Neoplasia Part 1 Flashcards
what is neoplasia
- is the disordered and autonomous (uncontrolled) proliferation of NEW monoclonoal cells
- unregulated cell proliferation
- monoclonal, single genetically altered precursor cells
what does NEO mean
new
what does PLASIA mean
growth
what is benign neoplasms
- LOCAL growth
- inability to INVADE or METASTASIZE
- amenable to surgical excisions (may recur)
are benign neoplasms life threatening
no (unless significant compression of adjacent structures)
benign neoplasm are designated by the suffix
-oma
what is lipoma
-benign neoplasm of adipose tissue, common in adults 40-60 yrs old
what are the characteristics of lipoma
-soft, movable, generally innocuous, can be aesthetically unpleasant
what is fibroadenoma
-neoplasm derived form glandular and mesenchymal breast tissue
what are the characteristics of fibroadenoma
- movable, firm, painless
- “lump” often seen in women of reprodutive age
what is teratoma
- tumor derived from totipotent cells composed of all 3 germ cell components
- saccro-coccygeal or cervical in fetus/neonate
- ovarian/testicular in children/adults
a vast majority of teratoma are what
-benign, some show histologic features of malignancy
are teratomas life threatening
despite benignancy, they can pose life-threatning complications
malignant neoplasma are referred to as what
CANCER
what are the characteristics of malignant neoplasms
- able to INVADE AND DESTROY adjacent structures
- able to METASTASIZE to distant structures
- often LIFE-THREATENING
how do you treat malignant neoplasms
- require a MULTI-THERAPETUTIC approach (surgery, radiation, chemotherapy)
- key role of screening and early detection
name an example of malignant neoplasms
advanced breaks carcinoma with skin erosion and invasion into chest wall
what is the metastasic potential of malignant neoplasm
- aggressive malignant neoplasms can reach and destroy distant structures
- ex. patient with Burkitt’s lymphoma arising in the neck (cervial lymph nodes) with abdominal/:E metastases
where do benign tumor cells grow
only locally and cannot spread by invasion or metastasis
where do malignant (cancer) cells grow
-invade neighbouring tissues, enter blood vessels and metastasize to different sites
designation of neoplasms is based on what
their tissue of origin (lineage)
**neoplasms are usually composed of one cell-type of origin such as:
Epithelial (cells of skin or those lining glands/ducts of various organs)
Mesenchymal (cells in soft tissue, bone, cartilage)
Hematopoietic (cells in bone marrow and lymph nodes)
Melanocytic (melanin-producing cells of the skin)
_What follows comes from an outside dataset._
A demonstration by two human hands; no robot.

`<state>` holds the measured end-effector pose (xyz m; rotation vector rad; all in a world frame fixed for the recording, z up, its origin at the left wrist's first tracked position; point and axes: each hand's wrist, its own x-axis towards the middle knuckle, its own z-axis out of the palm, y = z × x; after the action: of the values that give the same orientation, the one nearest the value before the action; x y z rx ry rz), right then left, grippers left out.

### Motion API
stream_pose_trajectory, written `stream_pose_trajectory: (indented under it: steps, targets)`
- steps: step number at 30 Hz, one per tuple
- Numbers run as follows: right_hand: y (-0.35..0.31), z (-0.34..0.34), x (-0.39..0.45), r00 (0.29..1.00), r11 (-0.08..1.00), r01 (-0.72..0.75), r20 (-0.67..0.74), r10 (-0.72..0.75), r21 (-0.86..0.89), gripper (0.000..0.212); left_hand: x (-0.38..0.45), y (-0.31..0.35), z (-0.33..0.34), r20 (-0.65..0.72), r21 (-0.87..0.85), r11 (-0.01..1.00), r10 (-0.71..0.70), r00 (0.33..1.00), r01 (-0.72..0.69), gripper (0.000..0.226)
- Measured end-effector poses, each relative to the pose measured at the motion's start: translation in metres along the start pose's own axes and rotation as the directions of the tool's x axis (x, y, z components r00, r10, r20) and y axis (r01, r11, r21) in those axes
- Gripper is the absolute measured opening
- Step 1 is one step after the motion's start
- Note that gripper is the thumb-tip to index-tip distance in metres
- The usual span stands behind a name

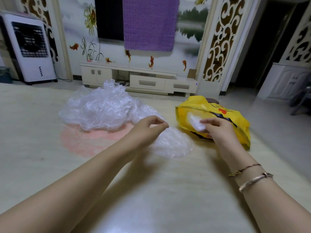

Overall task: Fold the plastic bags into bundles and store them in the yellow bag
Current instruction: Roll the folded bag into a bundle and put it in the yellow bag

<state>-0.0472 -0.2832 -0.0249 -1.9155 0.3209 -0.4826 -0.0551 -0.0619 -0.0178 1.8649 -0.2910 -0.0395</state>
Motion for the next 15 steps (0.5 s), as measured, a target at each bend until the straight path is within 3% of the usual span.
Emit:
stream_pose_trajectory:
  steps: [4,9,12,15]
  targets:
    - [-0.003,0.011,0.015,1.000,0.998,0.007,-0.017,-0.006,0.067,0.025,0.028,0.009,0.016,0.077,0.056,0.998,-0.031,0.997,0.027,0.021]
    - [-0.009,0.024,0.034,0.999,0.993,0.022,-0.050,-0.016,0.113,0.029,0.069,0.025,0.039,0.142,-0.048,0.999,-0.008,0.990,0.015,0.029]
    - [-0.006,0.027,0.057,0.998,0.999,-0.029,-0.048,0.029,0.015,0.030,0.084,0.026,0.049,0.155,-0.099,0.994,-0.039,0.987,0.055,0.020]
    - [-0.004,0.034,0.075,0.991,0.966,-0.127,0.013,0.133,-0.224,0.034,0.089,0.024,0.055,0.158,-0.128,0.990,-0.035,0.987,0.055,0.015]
what are exceptions to the nomenclature rule
mixed tumors
what are mixed tumors
- neoplasms composed of different cell types
- they are derived form a single cell type, but undergo divergent differentiation
ex. pleomorphic adenoma of salivary glands, Fibroadema of the breast
what are the mixed tumors we should know
- Teratoma
- Hamartoma
- Choristoma
what are teratoma
-derived from totipotent germ cells, able to differentiate into multiple recognizable (mature) tissues or more than one germ cell layer
what are hamartoma
- mass of disorganized cells native to tissue
- WRONG ARRANGEMENT
what are Choristoma
- mass of normal tissue in abnormal location
- WRONG PLACE (ectopic tissue)
what are the fundamental differences btwn benign and malignant
- degree of differentiation and anaplasia
- rate of growth
- presence of local invasion
- presence of Metastasis
what does differentiation designate
the degree to which tumors cells reflect the morphology and function of their normal counterparts
what are the characteristics of benign neoplasms
-tend to be well-differentiated and resemble their cells of origin
the degree of differentiation of malignant neoplams can range from
well to poorly differentiated or even undifferentiated
what do well-differentiated adenocarcinoma of the lung look like
-bonchoioloalveolar pattern extending through the alveolar septa
what do moderately-differentiated adenocarcinoma of the lung look like
-loss of normal architecture, retained glandular formation
what does “reversion of differentiation” describe
malignant neoplasms that lack any differentiation
–> undifferentiated cells
*what are the morphological features of malignancy
Increased N/C ratios: In normal cells (1:6), N/C of malignant cells can reach 1:1
Pleomorphism: Variation in size and shape of neoplastic cells and nuclei
Nuclear hyperchromasia: Dark nuclear staining (high color/stain)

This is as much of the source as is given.